Part of Flea’s interest in the movie was because it was told from the perspective of Albany’s daughter, played by Elle Fanning. He had a similar youth, both in good and bad ways, to that of Amy-Jo Albany, who wrote the 2003 book Low Down: Junk, Jazz and Other Fairy Tales From Childhood about her experience of growing up with her dad. Both Flea and Amy-Jo had grown up with impromptu living-room jazz jams erupting about them and both coped with an irrational, unpredictable father figure — in Flea’s case, his stepdad. The movie, which Flea and fellow Chili Pepper Anthony Kiedis executive produced, stars John Hawkes as the elder Albany and features performances by Glenn Close, Peter Dinklage and Orange Is the New Black‘s Taryn Manning, among others. But what makes Low Down notable is the way it shows the love, hardships and affinity for music that come from such a relationship, by presenting Albany’s story in an utterly immersive way.
Given the parallels between Amy-Jo’s story and your experience growing up, what goes through your head when you’re watching the movie?

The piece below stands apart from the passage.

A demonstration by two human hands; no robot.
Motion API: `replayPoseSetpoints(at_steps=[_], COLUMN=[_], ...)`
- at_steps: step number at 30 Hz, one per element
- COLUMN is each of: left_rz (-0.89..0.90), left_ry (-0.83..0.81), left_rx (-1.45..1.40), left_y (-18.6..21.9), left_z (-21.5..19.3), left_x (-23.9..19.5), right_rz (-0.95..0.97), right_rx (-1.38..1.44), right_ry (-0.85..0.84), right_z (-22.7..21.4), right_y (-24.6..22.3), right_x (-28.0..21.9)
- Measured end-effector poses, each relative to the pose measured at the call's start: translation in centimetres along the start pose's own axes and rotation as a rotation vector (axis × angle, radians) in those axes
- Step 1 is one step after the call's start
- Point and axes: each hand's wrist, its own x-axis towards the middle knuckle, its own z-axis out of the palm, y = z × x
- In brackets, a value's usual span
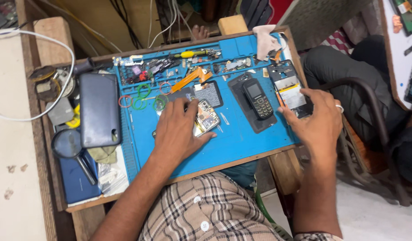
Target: The person disassembles a smartphone, removes the battery, and cleans the interior surfaces with a cloth. They handle the phone casing, battery, and internal components, then reassemble the device and place it on the workbench.
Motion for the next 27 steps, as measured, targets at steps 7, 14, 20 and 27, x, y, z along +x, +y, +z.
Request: replayPoseSetpoints(at_steps=[7,14,20,27], left_rz=[0.008,-0.024,0.002,0.003], left_ry=[-0.041,-0.039,-0.008,-0.011], left_rx=[0.065,0.026,0.033,0.034], left_y=[-0.1,-0.1,-0.3,-0.4], left_z=[0.8,0.8,0.8,0.9], left_x=[-0.1,-0.2,-0.4,-0.4], right_rz=[0.082,0.036,0.062,0.051], right_rx=[0.113,0.122,0.302,0.345], right_ry=[-0.039,0.012,0.033,-0.050], right_z=[1.0,2.0,2.0,2.3], right_y=[2.2,2.3,1.8,1.7], right_x=[-0.3,-0.5,-0.5,-0.3])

For me, the whole thing just feels very dreamy. Obviously, it’s a sad thing – having a drug addict parent as a little kid and stuff. My greatest hope is that people see the freedom and the joy that’s there, too. Amy and I grew up in very similar circumstances: We’re the same age, and I grew up in Hollywood with a junkie jazz musician parent that’s like absolutely crazy. I read the script and I was like, “Holy fuck.” We were [both] like, yeah, there were the hard parts – the challenging parts of dealing with someone with a substance abuse problem and the bummer of it – but there was also the music, man. I was a kid, and those guys would be in my living room, playing, jamming, I just couldn’t believe that people could do that. It gave me such a high watermark for what human beings are capable of in my life. So I hope that you get that a little bit in the movie.

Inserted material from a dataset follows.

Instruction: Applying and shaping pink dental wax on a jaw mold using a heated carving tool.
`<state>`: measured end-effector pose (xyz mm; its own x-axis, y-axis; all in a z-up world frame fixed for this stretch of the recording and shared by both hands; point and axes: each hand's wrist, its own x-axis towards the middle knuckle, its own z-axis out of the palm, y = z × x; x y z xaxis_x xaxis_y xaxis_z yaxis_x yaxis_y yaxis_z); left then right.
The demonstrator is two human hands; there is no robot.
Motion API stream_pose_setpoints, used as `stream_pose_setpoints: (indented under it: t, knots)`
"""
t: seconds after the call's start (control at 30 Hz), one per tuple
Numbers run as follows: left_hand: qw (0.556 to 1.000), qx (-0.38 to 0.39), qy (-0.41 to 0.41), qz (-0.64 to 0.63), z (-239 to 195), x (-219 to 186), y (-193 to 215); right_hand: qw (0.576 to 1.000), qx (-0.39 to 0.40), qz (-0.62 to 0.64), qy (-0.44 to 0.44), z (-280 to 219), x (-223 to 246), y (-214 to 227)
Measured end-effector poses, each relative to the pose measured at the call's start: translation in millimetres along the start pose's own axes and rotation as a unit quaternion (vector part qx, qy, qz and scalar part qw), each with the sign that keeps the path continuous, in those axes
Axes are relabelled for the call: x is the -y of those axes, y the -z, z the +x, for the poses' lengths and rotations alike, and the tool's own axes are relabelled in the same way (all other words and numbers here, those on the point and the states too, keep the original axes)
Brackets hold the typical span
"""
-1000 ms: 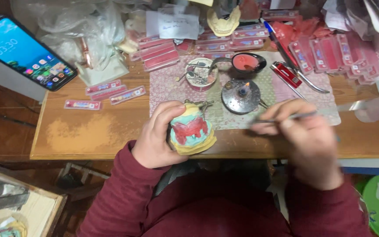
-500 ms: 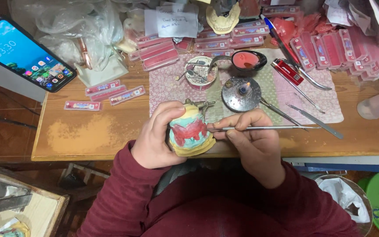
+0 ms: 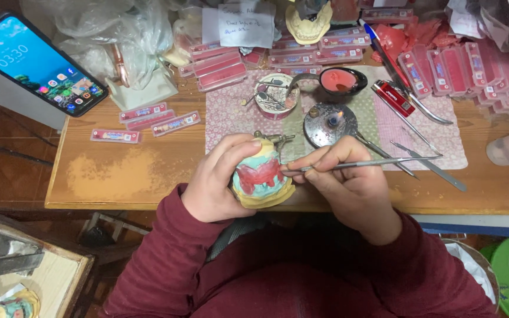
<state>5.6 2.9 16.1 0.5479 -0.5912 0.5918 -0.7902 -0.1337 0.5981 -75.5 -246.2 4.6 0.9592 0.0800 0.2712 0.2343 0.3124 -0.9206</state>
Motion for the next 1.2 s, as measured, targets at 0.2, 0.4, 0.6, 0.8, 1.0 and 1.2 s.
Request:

Were you familiar with Joe Albany before this movie?
No. I knew his name, but I didn’t know much about him. When I got together with Amy, I went and got a recording of his. I grew up with those same types of guys. My house was full of these L.A. jazz guys at the time, always coming in and out. My stepdad was the one who hung out with them. It was like a weird little cult, a subset of a culture. It was all these guys who grew up in the Forties and the Fifties loving Bird, Fats Navarro, Mingus, Lester Young – jazz was the coolest thing on earth and they dedicated their lives to this incredibly sophisticated, deep art form. Come the Seventies, no one gave a fuck and these guys they just really couldn’t catch a break. They had shitty jobs. My stepdad would fix cars in a backyard. He was a great bass player, man, playing hotel lobbies, playing bullshit. He was a fucking serious bebop player.